Task details:
Considering every line below, count those with the word "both" and give only the result.

Records for this exercise:
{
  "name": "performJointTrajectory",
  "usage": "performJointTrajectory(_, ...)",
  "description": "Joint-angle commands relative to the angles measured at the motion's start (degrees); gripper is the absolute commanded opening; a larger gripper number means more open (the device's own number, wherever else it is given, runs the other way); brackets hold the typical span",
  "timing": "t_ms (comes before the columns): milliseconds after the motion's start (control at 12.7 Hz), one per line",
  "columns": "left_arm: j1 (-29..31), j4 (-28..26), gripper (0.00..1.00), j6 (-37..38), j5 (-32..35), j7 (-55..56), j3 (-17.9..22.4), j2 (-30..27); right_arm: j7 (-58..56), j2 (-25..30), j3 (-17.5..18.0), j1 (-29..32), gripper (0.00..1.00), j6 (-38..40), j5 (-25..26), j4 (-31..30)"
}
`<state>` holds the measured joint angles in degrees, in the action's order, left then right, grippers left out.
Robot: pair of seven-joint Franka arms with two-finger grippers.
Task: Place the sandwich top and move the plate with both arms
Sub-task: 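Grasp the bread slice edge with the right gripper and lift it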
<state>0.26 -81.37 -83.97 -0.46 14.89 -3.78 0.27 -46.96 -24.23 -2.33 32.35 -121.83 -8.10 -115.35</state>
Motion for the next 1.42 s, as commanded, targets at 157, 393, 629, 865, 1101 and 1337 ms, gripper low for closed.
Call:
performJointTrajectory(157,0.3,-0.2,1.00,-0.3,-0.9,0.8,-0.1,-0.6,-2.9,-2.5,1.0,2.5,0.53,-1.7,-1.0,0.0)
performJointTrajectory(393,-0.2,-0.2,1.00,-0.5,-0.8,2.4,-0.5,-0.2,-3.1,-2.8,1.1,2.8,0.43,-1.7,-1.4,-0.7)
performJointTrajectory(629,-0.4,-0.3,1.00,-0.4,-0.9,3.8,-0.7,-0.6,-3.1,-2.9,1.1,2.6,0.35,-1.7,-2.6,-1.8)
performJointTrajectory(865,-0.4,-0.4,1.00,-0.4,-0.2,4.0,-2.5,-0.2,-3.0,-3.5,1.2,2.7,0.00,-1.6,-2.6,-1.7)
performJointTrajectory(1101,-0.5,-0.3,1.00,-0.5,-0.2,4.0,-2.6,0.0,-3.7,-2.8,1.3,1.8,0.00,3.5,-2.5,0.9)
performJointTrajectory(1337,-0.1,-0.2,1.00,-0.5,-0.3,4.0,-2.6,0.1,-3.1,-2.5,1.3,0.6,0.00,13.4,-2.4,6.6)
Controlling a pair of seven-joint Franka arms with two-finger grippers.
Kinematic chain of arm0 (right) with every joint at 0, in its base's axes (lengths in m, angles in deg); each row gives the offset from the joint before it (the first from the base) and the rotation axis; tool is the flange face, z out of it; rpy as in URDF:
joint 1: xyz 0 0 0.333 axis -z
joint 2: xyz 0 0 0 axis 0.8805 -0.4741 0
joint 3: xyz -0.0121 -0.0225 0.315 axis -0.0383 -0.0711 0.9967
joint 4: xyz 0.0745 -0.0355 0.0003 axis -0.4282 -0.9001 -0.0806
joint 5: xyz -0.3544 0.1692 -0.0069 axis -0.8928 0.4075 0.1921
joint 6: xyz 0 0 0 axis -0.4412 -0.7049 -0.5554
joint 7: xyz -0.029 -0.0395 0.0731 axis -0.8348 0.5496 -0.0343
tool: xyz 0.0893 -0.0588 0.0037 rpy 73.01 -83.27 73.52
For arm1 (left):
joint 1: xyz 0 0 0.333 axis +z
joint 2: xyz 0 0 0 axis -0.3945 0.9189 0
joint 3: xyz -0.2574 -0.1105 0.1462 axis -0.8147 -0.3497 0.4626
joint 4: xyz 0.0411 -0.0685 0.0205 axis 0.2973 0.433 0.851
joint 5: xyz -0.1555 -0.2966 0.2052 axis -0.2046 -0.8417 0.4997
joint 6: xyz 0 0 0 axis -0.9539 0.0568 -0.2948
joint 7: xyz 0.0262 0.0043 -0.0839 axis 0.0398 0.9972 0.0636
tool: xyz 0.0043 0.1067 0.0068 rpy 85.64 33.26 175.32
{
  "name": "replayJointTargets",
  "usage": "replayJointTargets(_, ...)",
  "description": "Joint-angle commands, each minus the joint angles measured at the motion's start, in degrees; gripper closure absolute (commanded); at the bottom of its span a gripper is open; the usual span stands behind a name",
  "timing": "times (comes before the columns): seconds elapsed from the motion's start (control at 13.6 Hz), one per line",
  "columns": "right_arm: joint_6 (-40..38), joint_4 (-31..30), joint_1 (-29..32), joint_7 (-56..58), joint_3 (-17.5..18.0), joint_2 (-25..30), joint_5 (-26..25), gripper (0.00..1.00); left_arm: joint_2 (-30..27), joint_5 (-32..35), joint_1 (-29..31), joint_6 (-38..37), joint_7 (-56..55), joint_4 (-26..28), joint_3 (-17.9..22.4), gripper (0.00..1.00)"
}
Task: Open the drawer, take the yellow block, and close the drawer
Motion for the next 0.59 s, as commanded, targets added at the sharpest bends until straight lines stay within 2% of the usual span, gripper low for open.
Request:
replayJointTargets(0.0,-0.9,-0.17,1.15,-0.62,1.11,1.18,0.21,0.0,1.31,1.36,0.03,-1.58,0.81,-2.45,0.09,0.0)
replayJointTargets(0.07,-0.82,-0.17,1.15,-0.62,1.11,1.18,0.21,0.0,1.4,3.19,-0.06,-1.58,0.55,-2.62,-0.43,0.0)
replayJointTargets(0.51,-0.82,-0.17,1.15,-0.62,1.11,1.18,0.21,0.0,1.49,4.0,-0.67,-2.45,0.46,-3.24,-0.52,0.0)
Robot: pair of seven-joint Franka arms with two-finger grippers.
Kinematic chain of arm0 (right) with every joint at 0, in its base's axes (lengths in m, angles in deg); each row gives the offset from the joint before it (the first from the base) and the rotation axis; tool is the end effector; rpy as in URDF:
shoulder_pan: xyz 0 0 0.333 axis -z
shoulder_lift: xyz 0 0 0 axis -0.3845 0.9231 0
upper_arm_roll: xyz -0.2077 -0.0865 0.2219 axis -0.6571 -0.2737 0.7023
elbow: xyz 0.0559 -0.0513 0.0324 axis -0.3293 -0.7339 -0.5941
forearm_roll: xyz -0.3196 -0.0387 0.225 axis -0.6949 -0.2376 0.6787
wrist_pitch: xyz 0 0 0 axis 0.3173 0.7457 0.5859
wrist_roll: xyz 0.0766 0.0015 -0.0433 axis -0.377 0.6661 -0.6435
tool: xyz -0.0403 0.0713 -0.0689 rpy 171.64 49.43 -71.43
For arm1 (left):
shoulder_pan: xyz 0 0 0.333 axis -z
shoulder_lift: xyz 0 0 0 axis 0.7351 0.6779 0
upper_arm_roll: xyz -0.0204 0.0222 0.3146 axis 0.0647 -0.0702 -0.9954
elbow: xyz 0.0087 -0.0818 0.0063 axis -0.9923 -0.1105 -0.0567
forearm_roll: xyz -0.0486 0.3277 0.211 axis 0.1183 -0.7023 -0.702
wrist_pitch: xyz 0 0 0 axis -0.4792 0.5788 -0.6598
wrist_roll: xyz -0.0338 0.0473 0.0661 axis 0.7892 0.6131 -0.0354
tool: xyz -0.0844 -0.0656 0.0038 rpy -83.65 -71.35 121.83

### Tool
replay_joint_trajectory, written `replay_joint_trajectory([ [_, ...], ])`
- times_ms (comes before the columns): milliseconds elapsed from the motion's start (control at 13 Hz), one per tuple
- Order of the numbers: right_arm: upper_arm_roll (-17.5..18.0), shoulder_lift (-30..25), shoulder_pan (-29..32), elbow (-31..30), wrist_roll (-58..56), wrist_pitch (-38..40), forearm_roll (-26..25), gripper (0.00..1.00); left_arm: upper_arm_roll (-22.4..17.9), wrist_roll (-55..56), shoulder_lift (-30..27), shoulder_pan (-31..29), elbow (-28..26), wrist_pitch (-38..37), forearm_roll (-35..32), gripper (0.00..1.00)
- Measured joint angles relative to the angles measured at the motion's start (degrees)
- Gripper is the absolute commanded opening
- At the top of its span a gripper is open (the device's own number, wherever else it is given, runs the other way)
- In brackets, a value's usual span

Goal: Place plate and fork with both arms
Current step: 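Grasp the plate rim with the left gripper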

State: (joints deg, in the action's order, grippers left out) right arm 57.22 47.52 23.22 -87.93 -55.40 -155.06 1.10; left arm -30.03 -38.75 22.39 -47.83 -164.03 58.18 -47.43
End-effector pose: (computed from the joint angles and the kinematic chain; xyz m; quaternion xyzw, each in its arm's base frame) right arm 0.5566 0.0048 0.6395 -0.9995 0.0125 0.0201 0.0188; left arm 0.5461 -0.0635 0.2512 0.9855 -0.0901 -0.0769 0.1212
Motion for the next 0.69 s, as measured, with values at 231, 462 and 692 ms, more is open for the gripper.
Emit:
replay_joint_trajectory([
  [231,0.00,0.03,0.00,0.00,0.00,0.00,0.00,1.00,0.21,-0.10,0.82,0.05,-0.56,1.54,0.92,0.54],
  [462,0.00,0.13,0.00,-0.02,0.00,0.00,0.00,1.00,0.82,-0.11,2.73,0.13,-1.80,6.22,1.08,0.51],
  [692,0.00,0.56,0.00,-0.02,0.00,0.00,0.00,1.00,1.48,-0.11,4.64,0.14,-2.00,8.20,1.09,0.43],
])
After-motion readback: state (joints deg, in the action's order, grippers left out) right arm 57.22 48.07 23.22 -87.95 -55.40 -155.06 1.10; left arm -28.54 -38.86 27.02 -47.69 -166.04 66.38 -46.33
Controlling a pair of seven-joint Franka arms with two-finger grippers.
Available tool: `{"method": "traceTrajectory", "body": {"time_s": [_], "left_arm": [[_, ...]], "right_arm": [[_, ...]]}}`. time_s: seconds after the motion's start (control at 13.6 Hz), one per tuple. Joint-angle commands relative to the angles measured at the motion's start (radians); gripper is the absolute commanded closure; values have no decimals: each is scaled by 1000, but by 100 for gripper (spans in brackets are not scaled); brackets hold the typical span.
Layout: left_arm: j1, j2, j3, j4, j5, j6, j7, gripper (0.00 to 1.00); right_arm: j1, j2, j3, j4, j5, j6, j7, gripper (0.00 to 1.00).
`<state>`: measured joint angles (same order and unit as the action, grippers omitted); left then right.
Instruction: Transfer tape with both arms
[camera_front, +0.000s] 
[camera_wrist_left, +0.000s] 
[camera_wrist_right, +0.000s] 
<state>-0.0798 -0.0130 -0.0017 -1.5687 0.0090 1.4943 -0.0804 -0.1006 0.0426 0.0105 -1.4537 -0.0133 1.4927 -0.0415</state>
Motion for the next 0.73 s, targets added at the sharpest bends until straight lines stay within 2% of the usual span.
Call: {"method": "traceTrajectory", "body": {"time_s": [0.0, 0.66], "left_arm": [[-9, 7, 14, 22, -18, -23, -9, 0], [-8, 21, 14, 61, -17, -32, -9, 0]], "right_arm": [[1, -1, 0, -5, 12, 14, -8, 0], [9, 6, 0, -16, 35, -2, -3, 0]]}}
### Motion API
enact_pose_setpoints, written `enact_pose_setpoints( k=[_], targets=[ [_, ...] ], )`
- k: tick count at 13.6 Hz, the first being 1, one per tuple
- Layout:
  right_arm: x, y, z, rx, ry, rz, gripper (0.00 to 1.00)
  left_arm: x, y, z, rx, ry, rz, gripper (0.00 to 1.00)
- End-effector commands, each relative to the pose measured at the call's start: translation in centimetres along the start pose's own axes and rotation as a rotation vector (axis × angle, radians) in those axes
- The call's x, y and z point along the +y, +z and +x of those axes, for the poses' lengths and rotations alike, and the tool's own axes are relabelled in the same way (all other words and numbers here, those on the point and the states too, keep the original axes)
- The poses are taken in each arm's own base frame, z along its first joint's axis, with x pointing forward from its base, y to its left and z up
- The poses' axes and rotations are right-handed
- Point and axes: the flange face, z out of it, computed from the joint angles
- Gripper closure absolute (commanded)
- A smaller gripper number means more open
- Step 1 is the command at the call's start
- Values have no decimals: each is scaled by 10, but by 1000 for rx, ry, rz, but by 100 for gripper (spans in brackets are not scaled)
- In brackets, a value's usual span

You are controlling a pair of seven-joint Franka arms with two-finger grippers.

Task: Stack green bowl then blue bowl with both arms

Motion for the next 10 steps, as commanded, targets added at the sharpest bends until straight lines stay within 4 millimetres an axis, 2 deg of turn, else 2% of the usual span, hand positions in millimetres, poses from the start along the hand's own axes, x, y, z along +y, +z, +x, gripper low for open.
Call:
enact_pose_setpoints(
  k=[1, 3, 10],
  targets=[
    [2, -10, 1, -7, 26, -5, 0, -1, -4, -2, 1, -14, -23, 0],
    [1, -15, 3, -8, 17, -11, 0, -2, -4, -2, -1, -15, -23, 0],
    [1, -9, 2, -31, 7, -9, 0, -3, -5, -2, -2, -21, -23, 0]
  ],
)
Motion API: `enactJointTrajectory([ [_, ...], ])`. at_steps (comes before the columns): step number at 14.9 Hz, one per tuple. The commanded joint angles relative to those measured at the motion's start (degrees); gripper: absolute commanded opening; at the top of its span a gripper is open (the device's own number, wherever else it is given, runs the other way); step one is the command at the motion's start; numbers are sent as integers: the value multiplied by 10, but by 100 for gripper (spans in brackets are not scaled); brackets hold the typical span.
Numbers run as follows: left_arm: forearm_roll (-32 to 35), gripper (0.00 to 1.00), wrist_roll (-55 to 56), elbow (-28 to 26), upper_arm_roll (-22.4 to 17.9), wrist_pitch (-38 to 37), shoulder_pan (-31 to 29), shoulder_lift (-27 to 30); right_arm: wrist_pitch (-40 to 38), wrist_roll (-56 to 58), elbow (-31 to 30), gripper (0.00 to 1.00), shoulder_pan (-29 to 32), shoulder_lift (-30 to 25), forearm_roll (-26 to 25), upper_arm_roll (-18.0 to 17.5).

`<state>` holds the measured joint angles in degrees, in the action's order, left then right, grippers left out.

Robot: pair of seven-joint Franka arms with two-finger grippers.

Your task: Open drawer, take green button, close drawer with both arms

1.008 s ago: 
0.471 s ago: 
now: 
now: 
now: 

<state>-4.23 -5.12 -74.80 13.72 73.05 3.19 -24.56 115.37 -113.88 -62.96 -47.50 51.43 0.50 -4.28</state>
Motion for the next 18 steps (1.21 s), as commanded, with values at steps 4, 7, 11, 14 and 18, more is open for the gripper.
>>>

Result for this exercise:
5